Mientras buscaba, fue consciente de tener a Van rondando.
—Tenemos un nuevo propósito, tú y yo —dijo el Sr. X ausente.
—¿Ah, sí?
—Ese humano que vimos esta noche. Vamos a encontrarlo. —X se detuvo en las notas del día diecisiete del mes, pero no le dieron lo que estaba buscando—. Vamos a encontrar a ese ser humano, y vamos a matarlo. Encontrarlo... matarlo.
El tío tenía que morir para que la mala interpretación de la situación hecha por el Sr. X se convirtiese en hecho y El Omega nunca supiese que su troyano humano no había sido muerto por los Hermanos.
Sin embargo, otro lesser tendría que llevar a cabo el asesinato real del hombre. Después del enfrentamiento de esta tarde, el Sr. X iba a salir de la zona de peligro.

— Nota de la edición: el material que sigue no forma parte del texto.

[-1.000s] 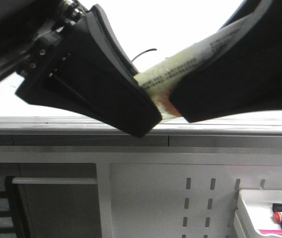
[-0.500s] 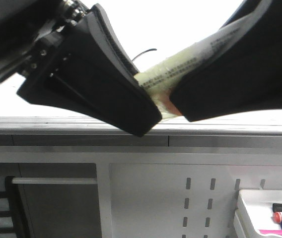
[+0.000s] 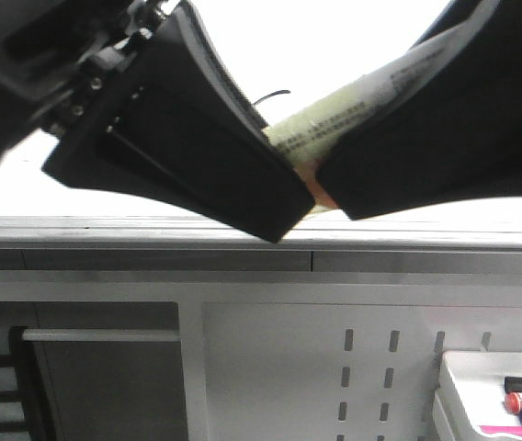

No podía correr el riesgo de otra lesión seria.
Julio... Julio... quizás tenía el mes equivocado, pero habría podido jurar que había sido por entonces cuando un poli igual a ese humano había pasado por la Academia de Artes Marciales de Caldwell, el anterior Cuartel General de la Sociedad… ah... sí. Los archivos bien guardados eran tan provechosos. Y también lo era el hecho de haber exigido ver la placa del tío.
El Sr. X habló.
—Su nombre es Brian O'Neal. Placa número ocho cinco dos del Departamento de Policía de Caldwell. La dirección solía ser en los Apartamentos de Cornwell, pero estoy seguro de que se ha mudado. Nació en el Hospital de Boston para Mujeres, en Boston, Massachussets, del señor Edward y la señora Odell O'Neal. —El Sr. X miró a Van y sonrió un poco—. ¿Cuánto te apuestas a que sus padres todavía están en Boston?


[1]Turnbull & Asser es una tienda de ropa británica exclusiva que ha vestido a miembros de la realeza y líderes mundiales. Aunque son famosos por sus camisas y corbatas, también tienen otros complementos.